Determination of estrogens both from environmental and biological samples is routinely done by chromatography-coupled MS methods [9,10,11]. In most environmental analyses, the availability of large sample sizes and subsequent sample enrichment eliminates the need for derivatization [10,12]. In bioanalytical tests, however, sample sizes are usually limited and/or the analytes are present in low concentration. Therefore, appropriate derivatization to increase assay sensitivity is usually needed [9,11,13], although a sensitive two-dimensional (2D) approach for clinical serum E1 and β-E2 quantitation without derivatization has recently been reported . With GC, silylation is one of the most popular choices [15,16], while dansylation (Dns) [17,18] is the widely applied derivatization of the phenolic A-ring, when HPLC is utilized for estrogen analysis.

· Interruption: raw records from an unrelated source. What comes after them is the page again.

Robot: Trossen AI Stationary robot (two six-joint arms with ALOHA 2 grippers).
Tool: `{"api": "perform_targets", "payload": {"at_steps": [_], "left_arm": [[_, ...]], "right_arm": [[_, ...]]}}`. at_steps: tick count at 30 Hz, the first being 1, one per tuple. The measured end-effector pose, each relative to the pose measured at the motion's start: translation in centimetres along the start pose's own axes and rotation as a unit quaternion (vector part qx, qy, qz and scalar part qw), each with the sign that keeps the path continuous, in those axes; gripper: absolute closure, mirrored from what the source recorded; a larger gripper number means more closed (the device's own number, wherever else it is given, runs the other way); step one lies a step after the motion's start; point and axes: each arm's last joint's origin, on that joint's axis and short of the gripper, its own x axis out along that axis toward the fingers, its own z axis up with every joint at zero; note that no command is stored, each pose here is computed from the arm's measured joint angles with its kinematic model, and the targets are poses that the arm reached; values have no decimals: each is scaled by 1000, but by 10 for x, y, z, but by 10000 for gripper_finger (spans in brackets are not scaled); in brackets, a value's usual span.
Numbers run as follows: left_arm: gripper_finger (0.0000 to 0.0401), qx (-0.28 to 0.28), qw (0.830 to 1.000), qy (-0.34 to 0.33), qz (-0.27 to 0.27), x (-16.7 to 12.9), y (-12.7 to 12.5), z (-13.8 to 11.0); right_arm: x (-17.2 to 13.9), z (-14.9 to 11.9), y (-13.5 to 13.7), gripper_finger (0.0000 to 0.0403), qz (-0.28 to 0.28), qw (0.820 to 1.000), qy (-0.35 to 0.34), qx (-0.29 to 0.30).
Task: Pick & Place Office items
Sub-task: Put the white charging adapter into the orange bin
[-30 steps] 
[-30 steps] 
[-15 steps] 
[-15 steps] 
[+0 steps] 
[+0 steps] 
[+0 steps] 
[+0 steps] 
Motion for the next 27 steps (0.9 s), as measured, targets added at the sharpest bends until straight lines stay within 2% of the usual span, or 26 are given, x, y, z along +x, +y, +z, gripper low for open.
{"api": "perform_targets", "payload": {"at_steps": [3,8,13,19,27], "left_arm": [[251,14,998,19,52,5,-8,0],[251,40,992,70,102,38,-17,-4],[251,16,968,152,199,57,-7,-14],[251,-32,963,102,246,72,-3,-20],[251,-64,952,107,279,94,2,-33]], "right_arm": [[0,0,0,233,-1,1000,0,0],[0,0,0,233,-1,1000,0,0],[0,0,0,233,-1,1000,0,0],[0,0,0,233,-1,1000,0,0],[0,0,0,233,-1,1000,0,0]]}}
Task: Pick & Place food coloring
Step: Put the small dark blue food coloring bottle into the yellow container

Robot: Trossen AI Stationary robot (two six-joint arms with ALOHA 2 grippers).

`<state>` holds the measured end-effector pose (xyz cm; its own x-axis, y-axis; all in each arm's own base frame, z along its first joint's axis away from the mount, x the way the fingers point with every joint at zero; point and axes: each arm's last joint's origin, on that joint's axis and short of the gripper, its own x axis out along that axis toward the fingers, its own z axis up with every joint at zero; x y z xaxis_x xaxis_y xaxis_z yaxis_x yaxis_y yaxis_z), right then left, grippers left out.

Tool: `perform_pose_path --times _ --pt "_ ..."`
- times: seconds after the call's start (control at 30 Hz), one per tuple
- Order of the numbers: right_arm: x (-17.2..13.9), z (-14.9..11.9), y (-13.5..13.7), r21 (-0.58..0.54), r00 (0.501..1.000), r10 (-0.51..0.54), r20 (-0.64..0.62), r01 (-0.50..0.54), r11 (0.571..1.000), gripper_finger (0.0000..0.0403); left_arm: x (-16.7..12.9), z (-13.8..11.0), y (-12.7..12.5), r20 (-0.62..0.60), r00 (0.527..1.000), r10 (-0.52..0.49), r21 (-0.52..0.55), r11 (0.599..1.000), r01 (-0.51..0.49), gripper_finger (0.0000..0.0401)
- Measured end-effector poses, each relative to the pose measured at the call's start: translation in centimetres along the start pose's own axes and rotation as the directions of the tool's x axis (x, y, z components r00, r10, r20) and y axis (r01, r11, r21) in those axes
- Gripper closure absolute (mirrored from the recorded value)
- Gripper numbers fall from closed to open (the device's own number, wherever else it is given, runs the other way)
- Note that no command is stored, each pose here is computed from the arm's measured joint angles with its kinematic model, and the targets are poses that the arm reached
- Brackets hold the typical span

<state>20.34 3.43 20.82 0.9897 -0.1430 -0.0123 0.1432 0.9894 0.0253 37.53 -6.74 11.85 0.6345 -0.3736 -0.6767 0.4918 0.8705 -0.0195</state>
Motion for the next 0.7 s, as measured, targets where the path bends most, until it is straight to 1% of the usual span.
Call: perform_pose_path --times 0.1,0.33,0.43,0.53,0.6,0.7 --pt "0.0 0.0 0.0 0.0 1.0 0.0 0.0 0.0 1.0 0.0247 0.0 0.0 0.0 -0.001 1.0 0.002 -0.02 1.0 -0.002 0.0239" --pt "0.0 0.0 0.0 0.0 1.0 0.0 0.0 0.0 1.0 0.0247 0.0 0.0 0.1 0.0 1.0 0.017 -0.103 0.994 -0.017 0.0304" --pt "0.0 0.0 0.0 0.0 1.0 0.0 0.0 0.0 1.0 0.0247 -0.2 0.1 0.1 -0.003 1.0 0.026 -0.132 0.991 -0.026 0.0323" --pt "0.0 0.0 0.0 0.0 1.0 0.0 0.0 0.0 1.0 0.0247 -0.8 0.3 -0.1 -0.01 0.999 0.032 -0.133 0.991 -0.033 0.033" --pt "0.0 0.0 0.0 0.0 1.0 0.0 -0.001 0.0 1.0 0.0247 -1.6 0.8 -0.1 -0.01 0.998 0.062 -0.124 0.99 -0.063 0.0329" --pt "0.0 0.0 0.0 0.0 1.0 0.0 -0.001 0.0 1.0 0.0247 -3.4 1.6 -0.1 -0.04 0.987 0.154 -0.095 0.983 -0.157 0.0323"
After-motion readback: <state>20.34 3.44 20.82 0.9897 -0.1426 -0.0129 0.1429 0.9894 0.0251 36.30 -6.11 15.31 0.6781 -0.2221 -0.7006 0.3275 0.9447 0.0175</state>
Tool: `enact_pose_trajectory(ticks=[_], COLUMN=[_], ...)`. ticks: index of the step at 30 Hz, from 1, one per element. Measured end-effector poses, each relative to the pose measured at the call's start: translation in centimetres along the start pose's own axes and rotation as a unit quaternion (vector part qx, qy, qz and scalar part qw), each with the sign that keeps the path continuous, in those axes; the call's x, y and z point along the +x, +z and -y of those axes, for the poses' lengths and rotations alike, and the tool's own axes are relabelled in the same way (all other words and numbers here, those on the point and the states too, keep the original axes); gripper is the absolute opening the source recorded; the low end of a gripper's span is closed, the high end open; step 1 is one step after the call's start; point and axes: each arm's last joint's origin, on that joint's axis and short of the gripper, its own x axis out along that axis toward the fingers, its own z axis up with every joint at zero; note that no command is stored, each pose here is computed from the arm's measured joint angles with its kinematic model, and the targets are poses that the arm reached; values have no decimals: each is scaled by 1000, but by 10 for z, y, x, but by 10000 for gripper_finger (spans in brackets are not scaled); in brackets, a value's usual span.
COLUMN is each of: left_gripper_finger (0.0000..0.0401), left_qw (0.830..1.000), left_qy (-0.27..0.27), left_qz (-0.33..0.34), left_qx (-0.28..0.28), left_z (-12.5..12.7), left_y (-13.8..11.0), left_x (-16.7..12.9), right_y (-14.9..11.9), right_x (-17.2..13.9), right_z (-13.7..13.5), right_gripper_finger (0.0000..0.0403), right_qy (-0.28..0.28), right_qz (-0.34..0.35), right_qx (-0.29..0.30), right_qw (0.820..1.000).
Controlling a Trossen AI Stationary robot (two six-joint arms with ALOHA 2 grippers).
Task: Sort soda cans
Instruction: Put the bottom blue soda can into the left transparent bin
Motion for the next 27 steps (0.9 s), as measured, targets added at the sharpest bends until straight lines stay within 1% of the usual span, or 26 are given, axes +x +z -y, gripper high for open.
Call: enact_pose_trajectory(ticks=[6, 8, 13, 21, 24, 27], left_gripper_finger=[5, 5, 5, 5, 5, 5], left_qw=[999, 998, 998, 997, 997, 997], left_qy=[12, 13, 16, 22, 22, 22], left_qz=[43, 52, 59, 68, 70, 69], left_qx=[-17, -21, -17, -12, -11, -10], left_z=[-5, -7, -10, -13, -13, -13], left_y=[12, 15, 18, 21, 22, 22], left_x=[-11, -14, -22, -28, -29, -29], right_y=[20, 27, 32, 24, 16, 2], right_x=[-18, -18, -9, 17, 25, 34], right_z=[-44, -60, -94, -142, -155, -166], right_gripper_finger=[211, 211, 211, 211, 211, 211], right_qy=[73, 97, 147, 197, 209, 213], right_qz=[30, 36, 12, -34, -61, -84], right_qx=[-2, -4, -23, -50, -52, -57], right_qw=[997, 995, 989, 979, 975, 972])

We have previously developed a sensitive GC–MS/MS-based method for the simultaneous quantitation of E1, β-E2 and α-E2 from biological matrices upon derivatization with N-(trimethylsilyl)imidazole . While an excellent separation of the silylated analytes can be achieved by GC, the tedious sample preparation and long run times compared to those of HPLC [16,19,20] may limit the overall usefulness of the otherwise powerful GC technique. At the same time, LC–MS-based assays focusing on these estrogens do not exhibit adequate sensitivity and assay throughput to be practically useful for their simultaneous analysis from biological matrices [3,17,21]. In particular, an alkylsilica stationary phase (Phenomenex Synergi Max-RP) resulted in the co-elution of Dns-E1 and Dns-α-E2 in a study that aimed at gaining quantitative proof-of-concept data on the endogenous formation of α-E2 in various rat tissues . Since “cross-talk” effects [22,23] may have also occurred among the SRM channels used for monitoring the co-eluting compounds, the quality of analytical data could have been affected. To improve the reliability of this assay, a recent report unsuccessfully screened a wide variety of RP columns to enable chromatographic separation of these derivatized estrogens on a single column . When a 2D-LC approach was adopted in which separation was performed first on an amide-C18 column and, then, the effluent was injected by heart-cutting onto the second and third octadecylsilica columns optimized for high-performance separation (“Shim-pack”) and operated in series, only an impractically long analysis time (~45 min) allowed for a complete separation of the dansylated analytes. Moreover, this assay also lacked the necessary sensitivity to be useful for the simultaneous MS/MS quantitation of these estrogens from biological matrices. While other 2D-LC approaches employed, with or without derivatization, significantly shortened analysis times, they suffered from inadequate chromatographic separation when these particular estrogens were targeted [17,24].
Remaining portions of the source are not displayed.